* **Work task**:
Below are some records. Return exactly the lines from the one containing "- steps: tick" through the one containing "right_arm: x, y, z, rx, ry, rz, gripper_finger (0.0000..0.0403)", both included, and only those.

━━━━━━━━

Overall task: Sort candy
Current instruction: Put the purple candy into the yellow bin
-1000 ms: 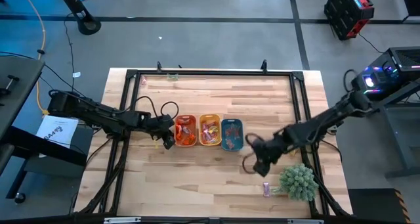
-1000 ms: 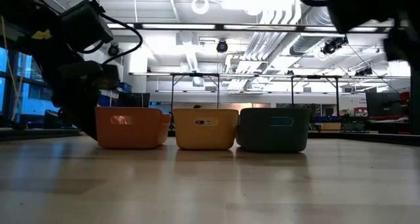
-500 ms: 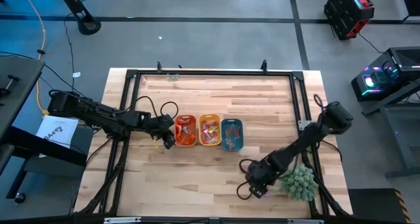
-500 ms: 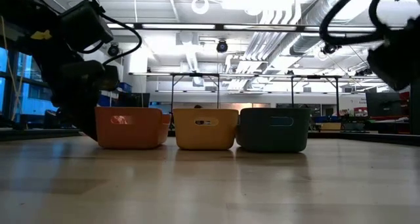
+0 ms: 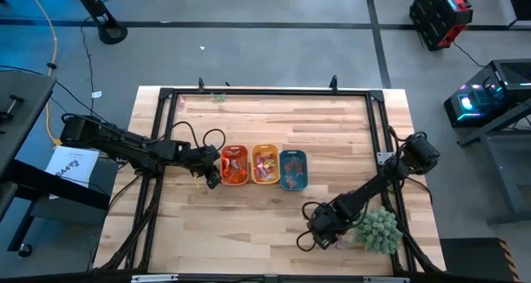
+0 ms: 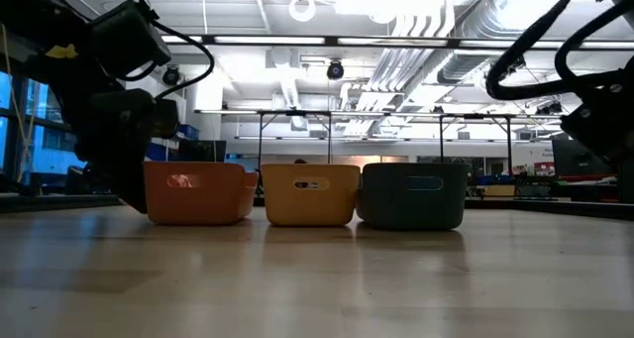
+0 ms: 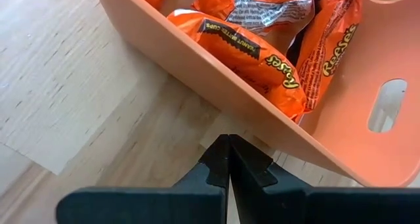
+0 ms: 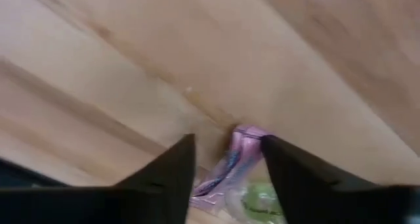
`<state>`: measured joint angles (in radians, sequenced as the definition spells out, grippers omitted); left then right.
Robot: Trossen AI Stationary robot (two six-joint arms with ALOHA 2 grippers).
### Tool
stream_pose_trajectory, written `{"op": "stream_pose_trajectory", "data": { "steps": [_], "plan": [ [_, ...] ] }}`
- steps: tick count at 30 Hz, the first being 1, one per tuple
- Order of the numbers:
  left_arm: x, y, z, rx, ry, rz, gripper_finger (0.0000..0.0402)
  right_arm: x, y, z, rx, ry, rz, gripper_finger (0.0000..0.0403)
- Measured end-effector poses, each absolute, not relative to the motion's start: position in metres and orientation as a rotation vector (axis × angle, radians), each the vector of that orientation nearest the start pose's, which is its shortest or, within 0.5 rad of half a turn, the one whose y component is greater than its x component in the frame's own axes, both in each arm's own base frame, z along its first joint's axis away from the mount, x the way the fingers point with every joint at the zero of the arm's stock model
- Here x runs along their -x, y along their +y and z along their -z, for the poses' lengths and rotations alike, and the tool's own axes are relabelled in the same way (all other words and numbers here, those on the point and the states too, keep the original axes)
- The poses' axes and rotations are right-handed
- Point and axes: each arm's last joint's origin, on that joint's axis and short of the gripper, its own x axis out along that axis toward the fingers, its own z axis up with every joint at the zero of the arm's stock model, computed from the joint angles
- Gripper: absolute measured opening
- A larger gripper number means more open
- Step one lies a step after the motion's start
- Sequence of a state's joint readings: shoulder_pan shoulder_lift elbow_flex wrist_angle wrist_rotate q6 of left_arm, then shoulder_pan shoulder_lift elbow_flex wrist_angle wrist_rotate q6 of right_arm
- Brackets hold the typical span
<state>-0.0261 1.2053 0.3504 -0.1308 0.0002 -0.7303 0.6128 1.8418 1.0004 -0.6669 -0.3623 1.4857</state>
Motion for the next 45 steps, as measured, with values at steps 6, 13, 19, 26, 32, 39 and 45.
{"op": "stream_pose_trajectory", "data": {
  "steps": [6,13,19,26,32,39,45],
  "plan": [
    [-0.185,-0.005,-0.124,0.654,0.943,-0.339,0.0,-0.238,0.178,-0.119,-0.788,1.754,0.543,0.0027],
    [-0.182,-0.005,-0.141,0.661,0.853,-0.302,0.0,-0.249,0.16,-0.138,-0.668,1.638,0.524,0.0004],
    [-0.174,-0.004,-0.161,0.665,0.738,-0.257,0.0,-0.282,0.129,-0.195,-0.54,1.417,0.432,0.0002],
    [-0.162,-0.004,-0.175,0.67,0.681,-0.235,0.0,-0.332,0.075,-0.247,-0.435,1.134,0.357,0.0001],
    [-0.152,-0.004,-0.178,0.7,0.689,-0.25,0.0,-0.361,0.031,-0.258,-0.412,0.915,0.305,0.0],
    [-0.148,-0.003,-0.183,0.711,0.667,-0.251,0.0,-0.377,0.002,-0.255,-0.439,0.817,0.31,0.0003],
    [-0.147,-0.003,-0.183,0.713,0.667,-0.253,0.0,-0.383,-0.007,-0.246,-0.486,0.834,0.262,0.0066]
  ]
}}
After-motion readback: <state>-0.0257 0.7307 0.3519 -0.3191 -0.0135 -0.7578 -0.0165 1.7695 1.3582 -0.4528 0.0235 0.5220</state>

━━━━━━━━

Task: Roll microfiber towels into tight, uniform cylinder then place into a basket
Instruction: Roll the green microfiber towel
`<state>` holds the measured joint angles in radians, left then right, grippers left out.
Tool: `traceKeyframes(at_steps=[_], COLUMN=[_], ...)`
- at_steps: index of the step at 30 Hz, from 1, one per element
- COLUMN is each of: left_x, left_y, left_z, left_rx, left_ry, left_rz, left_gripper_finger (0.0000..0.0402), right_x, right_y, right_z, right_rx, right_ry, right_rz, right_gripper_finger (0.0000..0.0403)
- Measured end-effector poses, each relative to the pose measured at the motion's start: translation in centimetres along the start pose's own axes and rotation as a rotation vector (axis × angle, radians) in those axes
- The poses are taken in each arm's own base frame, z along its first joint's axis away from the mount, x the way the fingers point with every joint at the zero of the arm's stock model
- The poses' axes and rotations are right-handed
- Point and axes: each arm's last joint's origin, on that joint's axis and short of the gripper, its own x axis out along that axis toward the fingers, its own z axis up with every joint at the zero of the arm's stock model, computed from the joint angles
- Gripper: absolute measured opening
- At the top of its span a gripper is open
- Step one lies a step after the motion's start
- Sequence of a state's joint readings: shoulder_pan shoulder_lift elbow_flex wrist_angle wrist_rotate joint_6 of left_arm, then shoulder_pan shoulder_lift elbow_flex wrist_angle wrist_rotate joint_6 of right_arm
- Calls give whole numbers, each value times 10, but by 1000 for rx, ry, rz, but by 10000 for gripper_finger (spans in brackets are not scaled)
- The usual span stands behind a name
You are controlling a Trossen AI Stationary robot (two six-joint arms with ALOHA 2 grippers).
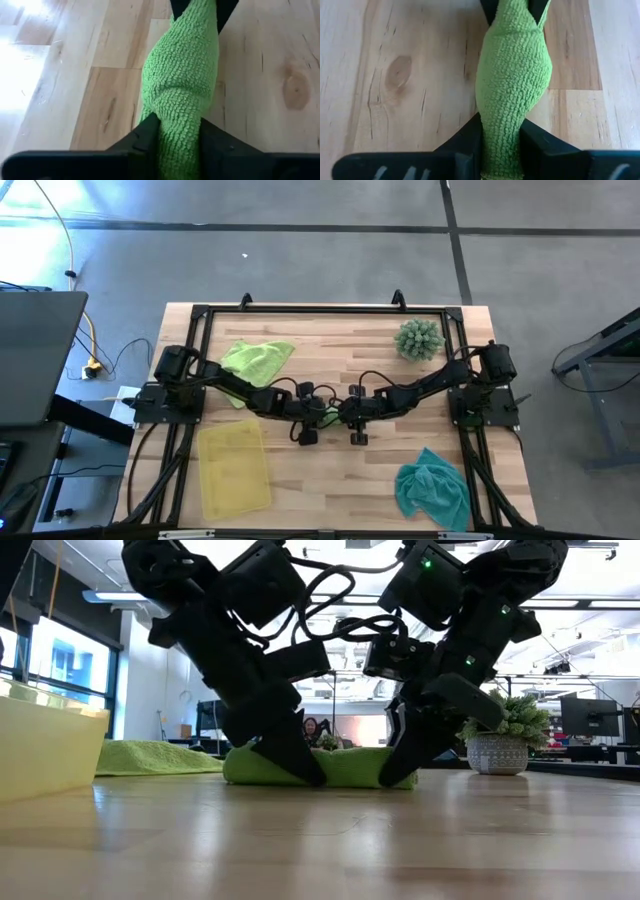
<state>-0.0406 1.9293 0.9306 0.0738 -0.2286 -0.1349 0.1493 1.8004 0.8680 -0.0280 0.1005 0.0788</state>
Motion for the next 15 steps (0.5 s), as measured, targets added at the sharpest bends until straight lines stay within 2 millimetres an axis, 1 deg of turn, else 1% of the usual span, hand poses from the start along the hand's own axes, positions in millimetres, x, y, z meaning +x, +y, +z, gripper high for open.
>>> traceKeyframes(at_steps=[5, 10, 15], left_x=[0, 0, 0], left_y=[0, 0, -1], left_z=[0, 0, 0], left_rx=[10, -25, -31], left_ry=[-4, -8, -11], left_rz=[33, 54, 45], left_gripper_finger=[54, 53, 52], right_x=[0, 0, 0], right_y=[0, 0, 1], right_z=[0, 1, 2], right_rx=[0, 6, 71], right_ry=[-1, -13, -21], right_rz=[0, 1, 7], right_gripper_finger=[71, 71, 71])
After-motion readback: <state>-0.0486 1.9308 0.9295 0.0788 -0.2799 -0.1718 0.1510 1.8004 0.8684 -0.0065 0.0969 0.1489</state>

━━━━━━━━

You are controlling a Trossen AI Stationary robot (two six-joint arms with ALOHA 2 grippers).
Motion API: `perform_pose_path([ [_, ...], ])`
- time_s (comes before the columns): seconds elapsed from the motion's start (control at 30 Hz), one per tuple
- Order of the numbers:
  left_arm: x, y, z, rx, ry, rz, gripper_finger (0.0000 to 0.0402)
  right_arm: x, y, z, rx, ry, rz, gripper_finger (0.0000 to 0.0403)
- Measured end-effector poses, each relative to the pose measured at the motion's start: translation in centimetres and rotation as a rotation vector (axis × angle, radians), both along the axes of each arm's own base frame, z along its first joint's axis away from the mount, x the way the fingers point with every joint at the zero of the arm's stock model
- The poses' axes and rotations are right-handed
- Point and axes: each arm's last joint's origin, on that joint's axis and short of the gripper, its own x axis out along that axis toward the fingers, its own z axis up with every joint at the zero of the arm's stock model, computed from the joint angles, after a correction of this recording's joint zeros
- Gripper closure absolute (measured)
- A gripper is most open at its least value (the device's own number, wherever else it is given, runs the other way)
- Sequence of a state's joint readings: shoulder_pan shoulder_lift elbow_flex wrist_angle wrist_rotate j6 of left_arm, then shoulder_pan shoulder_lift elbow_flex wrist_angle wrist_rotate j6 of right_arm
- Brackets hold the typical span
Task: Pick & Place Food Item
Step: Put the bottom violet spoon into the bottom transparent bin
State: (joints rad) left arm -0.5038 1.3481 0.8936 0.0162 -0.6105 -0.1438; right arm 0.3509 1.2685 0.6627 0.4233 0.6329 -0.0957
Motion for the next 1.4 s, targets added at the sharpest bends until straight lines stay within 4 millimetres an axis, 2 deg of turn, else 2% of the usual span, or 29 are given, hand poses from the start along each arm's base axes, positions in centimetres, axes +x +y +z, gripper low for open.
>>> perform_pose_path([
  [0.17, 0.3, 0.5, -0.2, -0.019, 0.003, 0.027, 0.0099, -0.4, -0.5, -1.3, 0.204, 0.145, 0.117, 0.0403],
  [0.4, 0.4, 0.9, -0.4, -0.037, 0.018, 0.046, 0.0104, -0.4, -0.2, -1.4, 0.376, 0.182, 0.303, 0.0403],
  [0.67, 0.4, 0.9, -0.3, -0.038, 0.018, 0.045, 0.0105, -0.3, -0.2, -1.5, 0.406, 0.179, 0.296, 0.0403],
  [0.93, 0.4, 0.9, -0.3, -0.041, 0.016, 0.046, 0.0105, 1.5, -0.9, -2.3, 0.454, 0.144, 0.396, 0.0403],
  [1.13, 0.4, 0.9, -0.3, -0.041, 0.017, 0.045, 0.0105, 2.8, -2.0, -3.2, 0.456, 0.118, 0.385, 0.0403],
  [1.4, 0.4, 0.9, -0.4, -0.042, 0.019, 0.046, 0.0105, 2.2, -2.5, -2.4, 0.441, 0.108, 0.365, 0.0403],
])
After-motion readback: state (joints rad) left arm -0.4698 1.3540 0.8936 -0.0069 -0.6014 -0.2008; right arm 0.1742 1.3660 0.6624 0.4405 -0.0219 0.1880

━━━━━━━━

* **Task answer**:
- steps: tick count at 30 Hz, the first being 1, one per tuple
- Order of the numbers:
  left_arm: x, y, z, rx, ry, rz, gripper_finger (0.0000..0.0402)
  right_arm: x, y, z, rx, ry, rz, gripper_finger (0.0000..0.0403)

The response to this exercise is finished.